* _TASK GOAL_
Make an exact copy, from the records below, of the lines from the line containing "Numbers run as" to the line containing "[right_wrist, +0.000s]", both lines included, excluding pictures.

-- ENTRIES SHOWN follows --

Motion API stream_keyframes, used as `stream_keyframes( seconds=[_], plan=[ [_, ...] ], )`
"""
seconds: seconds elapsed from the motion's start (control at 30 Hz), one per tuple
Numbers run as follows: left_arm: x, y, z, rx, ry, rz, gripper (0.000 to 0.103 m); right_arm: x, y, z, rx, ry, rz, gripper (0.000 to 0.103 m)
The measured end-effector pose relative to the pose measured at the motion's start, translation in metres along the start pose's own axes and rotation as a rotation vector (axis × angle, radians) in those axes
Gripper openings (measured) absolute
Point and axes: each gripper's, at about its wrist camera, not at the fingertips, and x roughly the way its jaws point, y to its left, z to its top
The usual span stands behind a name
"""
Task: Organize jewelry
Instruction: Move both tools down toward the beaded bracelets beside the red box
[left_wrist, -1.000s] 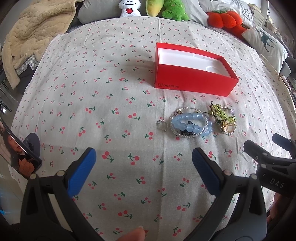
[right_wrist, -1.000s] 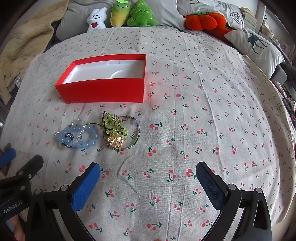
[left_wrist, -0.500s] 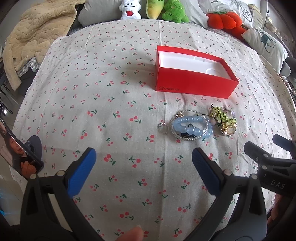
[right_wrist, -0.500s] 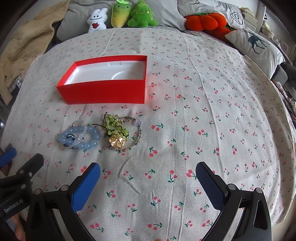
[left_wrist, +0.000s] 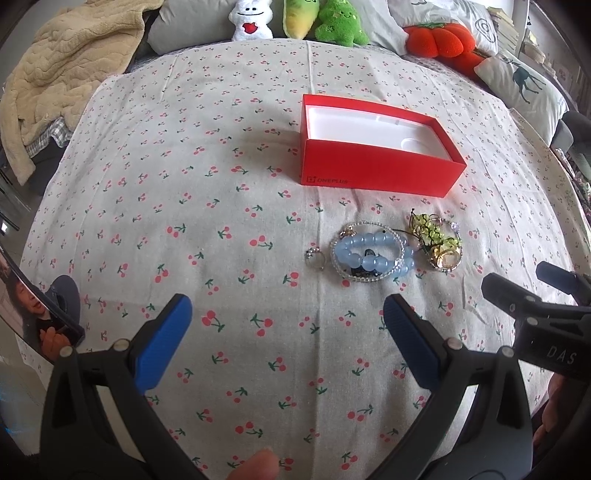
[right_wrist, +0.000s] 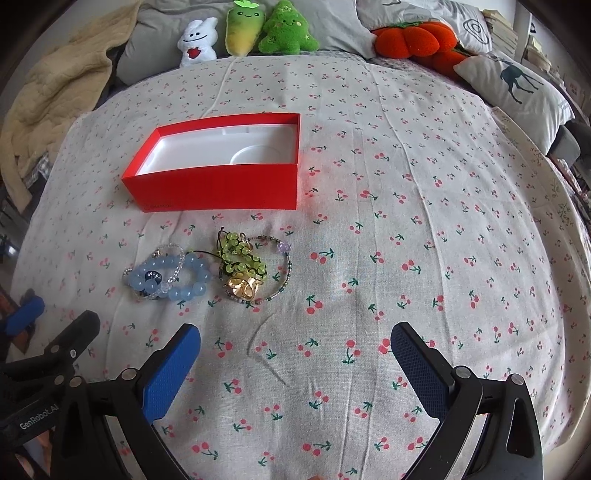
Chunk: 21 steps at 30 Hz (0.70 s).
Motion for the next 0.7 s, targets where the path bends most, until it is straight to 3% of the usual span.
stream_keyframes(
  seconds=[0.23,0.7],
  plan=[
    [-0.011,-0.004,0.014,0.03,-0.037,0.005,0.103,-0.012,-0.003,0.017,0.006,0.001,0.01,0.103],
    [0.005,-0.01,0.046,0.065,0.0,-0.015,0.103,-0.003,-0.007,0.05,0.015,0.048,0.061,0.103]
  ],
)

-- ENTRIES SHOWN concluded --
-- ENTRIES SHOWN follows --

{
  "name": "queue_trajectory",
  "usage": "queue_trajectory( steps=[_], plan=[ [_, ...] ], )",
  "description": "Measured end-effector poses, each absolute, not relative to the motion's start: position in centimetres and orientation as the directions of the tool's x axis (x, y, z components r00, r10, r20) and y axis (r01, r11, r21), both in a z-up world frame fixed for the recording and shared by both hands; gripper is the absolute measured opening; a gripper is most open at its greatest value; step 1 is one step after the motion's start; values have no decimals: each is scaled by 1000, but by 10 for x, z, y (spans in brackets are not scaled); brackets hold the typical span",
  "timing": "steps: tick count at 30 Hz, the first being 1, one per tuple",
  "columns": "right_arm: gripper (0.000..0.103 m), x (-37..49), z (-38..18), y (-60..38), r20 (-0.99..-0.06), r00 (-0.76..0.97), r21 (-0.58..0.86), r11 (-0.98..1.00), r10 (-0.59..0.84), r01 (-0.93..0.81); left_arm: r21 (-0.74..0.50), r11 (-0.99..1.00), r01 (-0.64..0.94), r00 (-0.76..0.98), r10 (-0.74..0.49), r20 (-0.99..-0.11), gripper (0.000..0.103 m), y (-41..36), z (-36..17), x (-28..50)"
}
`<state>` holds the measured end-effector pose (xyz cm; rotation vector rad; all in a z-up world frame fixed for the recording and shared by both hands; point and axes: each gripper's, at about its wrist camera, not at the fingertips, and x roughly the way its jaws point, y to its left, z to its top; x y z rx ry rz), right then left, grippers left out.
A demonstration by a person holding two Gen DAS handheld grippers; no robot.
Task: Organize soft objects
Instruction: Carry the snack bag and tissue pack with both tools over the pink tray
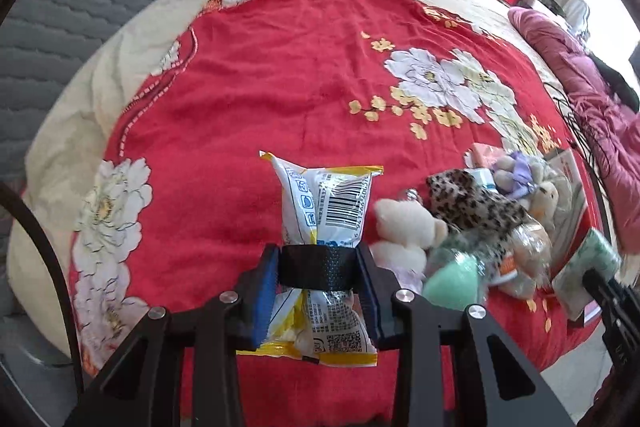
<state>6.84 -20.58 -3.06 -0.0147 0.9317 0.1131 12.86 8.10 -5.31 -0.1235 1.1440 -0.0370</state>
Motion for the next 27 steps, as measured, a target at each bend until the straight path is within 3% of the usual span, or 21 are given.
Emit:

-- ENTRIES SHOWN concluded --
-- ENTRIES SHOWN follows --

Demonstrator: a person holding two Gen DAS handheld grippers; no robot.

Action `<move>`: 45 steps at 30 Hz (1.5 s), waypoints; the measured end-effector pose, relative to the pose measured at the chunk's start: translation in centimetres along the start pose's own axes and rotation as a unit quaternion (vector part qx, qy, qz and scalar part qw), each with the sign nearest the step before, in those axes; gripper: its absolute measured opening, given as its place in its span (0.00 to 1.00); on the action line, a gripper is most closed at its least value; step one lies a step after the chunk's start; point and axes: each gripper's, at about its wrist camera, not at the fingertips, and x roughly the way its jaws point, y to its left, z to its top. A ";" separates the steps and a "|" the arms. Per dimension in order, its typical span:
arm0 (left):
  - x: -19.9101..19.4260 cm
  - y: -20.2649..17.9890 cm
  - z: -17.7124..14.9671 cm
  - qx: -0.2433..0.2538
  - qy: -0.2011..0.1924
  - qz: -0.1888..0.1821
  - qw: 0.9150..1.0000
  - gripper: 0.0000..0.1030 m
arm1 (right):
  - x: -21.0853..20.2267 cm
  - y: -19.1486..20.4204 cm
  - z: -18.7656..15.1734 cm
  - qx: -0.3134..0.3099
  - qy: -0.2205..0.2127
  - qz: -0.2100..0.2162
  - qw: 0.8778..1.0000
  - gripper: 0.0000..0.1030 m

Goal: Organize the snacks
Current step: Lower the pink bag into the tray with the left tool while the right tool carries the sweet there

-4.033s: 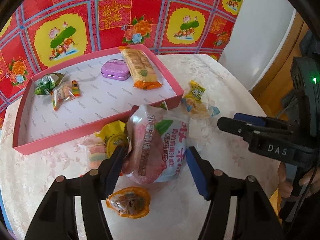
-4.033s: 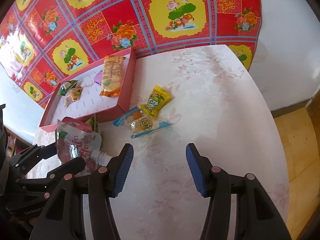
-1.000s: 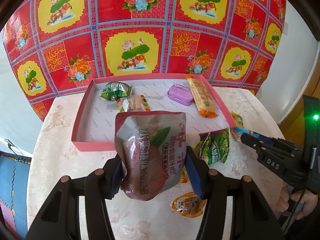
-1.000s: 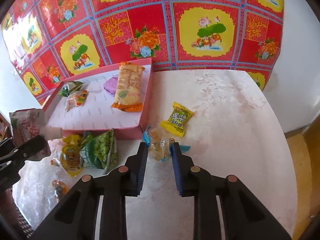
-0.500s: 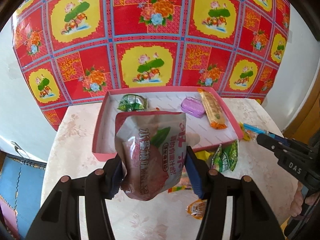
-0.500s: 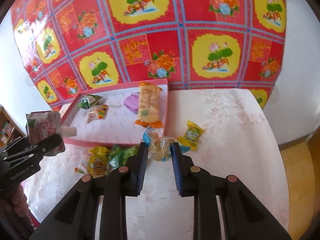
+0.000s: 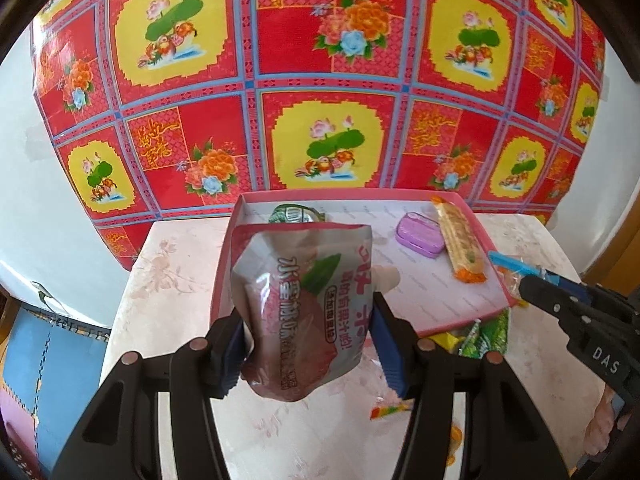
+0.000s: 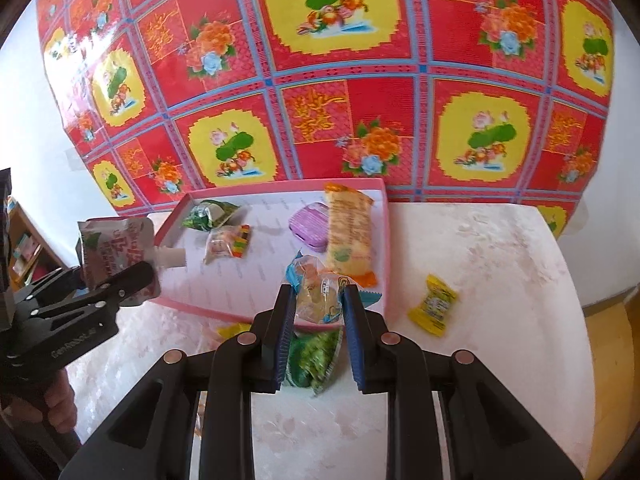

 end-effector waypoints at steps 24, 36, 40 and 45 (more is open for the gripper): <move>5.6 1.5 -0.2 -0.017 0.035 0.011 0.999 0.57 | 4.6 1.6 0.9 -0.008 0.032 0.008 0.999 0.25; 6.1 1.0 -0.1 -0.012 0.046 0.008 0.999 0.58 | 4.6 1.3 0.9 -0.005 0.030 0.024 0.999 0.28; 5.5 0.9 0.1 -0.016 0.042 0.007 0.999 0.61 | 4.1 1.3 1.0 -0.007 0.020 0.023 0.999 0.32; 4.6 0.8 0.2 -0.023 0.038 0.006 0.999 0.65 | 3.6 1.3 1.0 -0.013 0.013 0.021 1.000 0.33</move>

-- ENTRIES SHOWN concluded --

* _REPLY TO THE TASK_
Numbers run as follows: left_arm: x, y, z, rx, ry, rz, gripper (0.000 to 0.103 m); right_arm: x, y, z, rx, ry, rz, gripper (0.000 to 0.103 m)
The measured end-effector pose relative to the pose measured at the motion's start, translation in metres along the start pose's own axes and rotation as a rotation vector (axis × angle, radians) in those axes
Gripper openings (measured) absolute
Point and axes: each gripper's, at about its wrist camera, not at the fingertips, and x roughly the way its jaws point, y to its left, z to its top
The usual span stands behind a name
"""
Task: Organize jewelry
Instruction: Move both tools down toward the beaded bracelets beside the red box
[left_wrist, -1.000s] 
[right_wrist, -1.000s] 
[left_wrist, -0.500s] 
[right_wrist, -0.500s] 
[left_wrist, +0.000s] 
[right_wrist, +0.000s] 

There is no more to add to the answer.